6. A stator according to claim 1, characterized in that the stator teeth (11) have a pole arc angle with the centre line of the auxiliary slot (20) on the stator teeth in the radial direction of the stator body (10) which satisfies the following formula:

when alpha 2/alpha 1 is less than 0.65,

α3＝0.5×α2-，

Hsb＝1.7Wb，

wherein,

the alpha 1 is a polar arc angle of the stator;

α 2 is a pole arc angle of the stator tooth (11);

α 3 is a polar arc angle of a center line of the auxiliary slot (20) in the radial direction and a center line of the stator tooth portion (11) in the radial direction;

the allowable polar arc angle fluctuation angle is defined;

wb is the groove depth of the auxiliary groove (20);

hsb is the magnetic conduction distance of the auxiliary groove (20).

7. The stator according to claim 1, wherein the number of the stator teeth (11) is plural, the plural stator teeth (11) are uniformly provided on an inner peripheral surface of the stator body (10), and the auxiliary slot (20) is opened on each of the stator teeth (11).

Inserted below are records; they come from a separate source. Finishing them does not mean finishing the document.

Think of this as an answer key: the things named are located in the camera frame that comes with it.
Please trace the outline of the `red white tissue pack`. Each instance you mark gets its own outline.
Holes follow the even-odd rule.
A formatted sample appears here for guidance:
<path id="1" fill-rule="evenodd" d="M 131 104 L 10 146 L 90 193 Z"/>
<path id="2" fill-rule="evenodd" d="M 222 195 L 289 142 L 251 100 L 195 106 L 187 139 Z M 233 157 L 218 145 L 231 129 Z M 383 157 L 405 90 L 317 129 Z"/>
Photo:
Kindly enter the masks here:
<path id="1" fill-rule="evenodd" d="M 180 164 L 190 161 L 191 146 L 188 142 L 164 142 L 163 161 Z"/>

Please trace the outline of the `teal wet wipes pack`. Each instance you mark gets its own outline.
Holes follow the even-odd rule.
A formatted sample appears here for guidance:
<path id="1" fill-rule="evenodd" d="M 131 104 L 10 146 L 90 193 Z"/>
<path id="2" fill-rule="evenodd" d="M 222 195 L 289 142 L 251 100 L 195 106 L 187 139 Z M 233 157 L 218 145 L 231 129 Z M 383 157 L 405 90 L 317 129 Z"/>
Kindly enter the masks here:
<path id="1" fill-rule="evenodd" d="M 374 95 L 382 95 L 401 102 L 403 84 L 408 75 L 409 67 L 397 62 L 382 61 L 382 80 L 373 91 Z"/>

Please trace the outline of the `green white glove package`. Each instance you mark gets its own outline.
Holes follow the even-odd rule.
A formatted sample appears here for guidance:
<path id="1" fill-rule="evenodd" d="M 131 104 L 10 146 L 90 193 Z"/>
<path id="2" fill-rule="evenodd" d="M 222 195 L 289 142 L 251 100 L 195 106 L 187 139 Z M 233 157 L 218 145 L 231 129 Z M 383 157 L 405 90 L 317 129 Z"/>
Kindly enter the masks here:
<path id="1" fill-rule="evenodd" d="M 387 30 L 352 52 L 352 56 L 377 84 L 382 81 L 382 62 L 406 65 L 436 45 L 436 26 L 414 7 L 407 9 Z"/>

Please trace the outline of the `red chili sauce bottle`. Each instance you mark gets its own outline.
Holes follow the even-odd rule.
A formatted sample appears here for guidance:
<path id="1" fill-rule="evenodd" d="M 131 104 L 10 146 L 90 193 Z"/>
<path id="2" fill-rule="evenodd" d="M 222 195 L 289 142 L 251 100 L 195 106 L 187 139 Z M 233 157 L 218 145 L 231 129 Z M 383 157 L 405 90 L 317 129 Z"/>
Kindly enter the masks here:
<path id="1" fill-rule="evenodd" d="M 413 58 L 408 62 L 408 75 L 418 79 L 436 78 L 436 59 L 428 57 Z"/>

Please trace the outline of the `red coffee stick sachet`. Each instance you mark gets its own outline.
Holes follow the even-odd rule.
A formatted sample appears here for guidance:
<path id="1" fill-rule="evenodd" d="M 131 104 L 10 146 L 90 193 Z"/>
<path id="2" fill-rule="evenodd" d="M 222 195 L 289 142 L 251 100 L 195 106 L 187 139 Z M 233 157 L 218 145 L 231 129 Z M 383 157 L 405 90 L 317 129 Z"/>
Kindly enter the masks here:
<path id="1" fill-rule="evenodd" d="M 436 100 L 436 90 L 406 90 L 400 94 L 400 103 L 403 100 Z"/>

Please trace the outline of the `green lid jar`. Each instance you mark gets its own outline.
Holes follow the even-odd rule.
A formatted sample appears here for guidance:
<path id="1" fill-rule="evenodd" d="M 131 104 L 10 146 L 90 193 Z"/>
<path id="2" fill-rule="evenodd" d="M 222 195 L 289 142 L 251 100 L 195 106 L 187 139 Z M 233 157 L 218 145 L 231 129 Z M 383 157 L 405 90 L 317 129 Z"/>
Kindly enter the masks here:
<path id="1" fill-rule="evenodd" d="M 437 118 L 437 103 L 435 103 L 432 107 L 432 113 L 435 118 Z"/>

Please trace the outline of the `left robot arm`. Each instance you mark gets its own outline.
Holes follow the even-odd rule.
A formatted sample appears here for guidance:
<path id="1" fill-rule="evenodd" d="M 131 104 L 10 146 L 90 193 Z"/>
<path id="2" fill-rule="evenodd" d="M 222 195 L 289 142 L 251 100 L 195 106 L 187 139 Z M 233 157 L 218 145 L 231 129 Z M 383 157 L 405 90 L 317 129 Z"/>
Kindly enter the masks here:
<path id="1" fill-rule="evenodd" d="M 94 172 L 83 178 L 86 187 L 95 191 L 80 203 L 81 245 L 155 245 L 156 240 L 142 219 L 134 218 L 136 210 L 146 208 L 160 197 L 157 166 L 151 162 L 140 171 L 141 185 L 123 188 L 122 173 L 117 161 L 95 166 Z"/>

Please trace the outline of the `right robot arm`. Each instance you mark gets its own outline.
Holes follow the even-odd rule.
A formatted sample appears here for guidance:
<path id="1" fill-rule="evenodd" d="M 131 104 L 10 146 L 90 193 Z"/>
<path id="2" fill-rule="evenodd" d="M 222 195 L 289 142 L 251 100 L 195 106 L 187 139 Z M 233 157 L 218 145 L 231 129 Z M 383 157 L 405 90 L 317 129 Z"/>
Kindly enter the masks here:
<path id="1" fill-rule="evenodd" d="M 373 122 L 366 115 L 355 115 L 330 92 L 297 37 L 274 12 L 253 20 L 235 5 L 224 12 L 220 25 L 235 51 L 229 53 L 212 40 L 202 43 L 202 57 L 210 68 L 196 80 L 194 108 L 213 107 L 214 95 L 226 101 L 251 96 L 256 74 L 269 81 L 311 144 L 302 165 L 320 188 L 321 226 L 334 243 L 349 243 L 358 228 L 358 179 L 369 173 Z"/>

8. A stator according to claim 1, characterized in that the cross-section of the auxiliary slot (20) is square, triangular, semi-circular or trapezoidal.

9. An electrical machine comprising a stator, wherein the stator is as claimed in any one of claims 1 to 8.

10. The electric machine of claim 9, further comprising:

a rotor (30), the rotor (30) being rotatably disposed within the stator body (10), a center line of the auxiliary slot (20) in a radial direction being away from a center line of the stator tooth portion (11) toward an opposite direction of a rotation direction of the rotor (30).